- **EXERCISE**: Only the lines from the one containing "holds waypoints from" through the one containing "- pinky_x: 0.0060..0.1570" should be printed, exactly as they appear below, with both ends included.

----------------

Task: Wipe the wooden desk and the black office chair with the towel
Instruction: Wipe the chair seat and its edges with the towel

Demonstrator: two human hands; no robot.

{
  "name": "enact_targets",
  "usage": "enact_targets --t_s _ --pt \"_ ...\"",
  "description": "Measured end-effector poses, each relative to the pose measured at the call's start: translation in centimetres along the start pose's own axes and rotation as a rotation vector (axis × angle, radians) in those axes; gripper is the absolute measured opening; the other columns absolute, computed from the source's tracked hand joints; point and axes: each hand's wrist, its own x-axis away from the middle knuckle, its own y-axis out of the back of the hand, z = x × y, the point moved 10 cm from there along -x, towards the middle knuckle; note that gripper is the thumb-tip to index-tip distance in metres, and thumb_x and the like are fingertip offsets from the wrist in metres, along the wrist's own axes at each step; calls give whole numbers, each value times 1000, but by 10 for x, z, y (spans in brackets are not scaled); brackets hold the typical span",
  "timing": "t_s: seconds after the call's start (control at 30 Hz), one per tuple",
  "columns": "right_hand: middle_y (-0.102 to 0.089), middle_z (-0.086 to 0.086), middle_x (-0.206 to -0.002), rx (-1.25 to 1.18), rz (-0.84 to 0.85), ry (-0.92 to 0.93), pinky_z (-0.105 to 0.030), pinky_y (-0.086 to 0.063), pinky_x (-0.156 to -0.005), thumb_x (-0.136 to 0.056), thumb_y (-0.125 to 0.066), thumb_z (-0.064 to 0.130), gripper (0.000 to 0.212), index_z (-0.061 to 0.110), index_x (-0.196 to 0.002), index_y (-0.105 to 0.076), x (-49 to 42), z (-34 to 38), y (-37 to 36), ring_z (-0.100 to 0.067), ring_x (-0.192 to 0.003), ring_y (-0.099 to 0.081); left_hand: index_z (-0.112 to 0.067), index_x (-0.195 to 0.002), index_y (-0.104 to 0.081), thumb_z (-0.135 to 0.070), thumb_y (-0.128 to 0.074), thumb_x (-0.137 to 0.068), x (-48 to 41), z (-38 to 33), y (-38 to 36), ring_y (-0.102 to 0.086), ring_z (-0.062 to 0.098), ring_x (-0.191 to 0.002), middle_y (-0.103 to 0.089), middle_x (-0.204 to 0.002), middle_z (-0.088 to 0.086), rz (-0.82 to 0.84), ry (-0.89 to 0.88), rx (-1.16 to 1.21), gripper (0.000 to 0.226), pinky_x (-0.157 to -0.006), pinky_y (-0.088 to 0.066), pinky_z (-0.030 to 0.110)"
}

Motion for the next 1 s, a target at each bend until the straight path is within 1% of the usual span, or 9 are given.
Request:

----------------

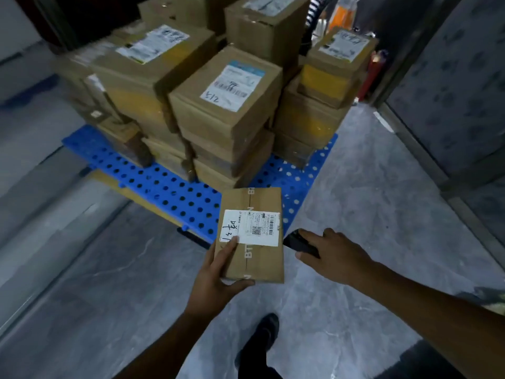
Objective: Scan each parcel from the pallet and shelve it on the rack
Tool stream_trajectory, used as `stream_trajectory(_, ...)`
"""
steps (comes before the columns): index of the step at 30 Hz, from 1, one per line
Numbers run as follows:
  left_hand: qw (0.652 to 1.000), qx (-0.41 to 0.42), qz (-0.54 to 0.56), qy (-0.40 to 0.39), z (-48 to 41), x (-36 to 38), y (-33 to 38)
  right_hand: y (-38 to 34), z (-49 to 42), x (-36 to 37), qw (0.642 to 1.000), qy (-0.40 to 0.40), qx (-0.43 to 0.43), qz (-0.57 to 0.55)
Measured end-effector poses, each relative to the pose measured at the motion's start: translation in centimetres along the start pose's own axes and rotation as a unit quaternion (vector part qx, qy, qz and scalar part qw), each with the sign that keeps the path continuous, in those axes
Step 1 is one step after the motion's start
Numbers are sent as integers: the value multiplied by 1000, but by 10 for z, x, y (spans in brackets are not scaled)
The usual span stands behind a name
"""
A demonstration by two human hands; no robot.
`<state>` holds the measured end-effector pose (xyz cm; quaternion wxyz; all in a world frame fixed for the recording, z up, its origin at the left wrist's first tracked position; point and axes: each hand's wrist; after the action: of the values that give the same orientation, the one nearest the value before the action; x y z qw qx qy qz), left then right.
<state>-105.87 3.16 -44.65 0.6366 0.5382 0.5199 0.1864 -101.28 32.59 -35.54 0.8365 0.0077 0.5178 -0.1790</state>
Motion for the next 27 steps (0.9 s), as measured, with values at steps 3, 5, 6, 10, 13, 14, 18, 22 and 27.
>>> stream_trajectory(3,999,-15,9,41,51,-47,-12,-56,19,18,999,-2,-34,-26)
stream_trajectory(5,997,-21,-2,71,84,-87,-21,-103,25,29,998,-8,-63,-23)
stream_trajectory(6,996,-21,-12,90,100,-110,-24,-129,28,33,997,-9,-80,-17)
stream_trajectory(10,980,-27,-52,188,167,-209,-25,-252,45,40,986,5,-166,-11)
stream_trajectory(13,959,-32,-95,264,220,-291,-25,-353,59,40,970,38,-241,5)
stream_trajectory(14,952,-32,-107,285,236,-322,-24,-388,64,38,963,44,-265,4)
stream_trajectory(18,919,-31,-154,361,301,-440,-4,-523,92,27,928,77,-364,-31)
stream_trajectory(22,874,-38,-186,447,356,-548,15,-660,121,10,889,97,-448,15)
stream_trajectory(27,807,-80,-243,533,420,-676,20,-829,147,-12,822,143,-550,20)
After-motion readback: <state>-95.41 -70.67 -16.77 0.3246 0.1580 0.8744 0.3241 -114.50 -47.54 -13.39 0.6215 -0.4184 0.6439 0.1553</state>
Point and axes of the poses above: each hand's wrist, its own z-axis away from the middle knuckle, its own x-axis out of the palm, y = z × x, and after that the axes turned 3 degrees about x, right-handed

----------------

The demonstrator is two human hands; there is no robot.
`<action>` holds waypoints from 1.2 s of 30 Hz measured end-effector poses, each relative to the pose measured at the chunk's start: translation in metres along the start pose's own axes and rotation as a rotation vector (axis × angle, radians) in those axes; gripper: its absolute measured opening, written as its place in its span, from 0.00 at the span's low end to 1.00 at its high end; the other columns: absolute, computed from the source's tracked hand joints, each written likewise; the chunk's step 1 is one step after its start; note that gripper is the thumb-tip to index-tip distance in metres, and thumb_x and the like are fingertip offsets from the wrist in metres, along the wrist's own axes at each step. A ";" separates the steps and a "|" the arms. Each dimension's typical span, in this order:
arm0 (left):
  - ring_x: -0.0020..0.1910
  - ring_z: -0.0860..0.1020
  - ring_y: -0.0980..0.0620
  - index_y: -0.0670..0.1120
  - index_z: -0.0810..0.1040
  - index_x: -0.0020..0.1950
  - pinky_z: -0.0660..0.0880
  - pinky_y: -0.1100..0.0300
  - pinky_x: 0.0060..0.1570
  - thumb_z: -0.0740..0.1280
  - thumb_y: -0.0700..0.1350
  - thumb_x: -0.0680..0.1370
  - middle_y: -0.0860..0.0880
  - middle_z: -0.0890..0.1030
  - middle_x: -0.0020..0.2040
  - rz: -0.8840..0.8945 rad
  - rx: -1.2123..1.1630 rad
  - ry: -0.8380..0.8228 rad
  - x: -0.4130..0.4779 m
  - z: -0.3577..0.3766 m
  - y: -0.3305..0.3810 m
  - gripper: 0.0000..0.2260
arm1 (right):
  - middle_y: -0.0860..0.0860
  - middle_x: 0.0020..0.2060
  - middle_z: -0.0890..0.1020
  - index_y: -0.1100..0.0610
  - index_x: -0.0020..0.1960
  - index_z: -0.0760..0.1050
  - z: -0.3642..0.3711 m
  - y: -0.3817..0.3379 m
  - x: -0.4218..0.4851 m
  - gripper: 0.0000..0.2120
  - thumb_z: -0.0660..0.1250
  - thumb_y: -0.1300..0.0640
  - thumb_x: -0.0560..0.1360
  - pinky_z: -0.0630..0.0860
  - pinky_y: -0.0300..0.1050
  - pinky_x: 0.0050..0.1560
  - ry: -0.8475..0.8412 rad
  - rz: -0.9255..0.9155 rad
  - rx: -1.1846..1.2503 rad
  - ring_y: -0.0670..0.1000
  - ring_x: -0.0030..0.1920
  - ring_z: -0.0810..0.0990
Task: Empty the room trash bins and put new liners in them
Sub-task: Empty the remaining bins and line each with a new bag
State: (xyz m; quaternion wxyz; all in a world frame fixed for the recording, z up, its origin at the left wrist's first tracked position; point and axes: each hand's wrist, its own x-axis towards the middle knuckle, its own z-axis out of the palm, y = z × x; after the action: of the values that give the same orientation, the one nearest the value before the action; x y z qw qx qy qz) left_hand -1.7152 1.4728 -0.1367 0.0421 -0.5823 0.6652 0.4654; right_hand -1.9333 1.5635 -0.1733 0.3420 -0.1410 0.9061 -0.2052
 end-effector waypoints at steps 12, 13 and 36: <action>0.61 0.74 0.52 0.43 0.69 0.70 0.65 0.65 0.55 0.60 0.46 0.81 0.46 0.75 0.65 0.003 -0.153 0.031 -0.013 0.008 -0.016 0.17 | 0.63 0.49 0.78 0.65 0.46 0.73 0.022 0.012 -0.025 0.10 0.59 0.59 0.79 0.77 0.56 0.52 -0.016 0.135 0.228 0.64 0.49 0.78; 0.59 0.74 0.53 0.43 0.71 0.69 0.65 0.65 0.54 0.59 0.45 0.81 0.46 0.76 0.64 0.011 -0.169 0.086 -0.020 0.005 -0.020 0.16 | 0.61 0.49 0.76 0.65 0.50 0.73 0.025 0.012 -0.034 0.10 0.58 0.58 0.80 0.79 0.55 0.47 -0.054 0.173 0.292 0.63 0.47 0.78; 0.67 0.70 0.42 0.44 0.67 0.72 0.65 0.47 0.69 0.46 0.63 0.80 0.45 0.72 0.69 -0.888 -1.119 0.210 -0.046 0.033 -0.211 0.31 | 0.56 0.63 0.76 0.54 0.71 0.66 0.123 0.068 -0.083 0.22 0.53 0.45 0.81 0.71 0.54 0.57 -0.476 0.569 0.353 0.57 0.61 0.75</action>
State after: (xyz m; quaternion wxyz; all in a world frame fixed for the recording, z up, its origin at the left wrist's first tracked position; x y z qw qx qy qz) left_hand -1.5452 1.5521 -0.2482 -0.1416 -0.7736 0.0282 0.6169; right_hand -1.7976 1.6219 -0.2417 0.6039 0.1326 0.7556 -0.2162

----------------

- **SOLUTION BELOW**:
`<action>` holds waypoints from 1.2 s of 30 Hz measured end-effector poses, each relative to the pose measured at the chunk's start: translation in metres along the start pose's own axes and rotation as a rotation vector (axis × angle, radians) in those axes; gripper: its absolute measured opening, written as its place in its span, from 0.00 at the span's low end to 1.00 at its high end; the other columns: absolute, computed from the source's tracked hand joints, each written likewise; the chunk's step 1 is one step after its start; note that gripper is the thumb-tip to index-tip distance in metres, and thumb_x and the like are fingertip offsets from the wrist in metres, along the wrist's own axes at each step. A ";" separates the steps and a "|" the arms. Each dimension's typical span, in this order:
arm0 (left):
  - ring_x: -0.0020..0.1910
  - ring_z: -0.0860..0.1020
  - ring_y: -0.0980..0.0620
  - index_y: -0.0670..0.1120
  - index_z: -0.0810..0.1040
  - index_x: -0.0020..0.1950
  - pinky_z: -0.0660..0.0880
  - pinky_y: -0.1100..0.0300
  - pinky_x: 0.0060..0.1570

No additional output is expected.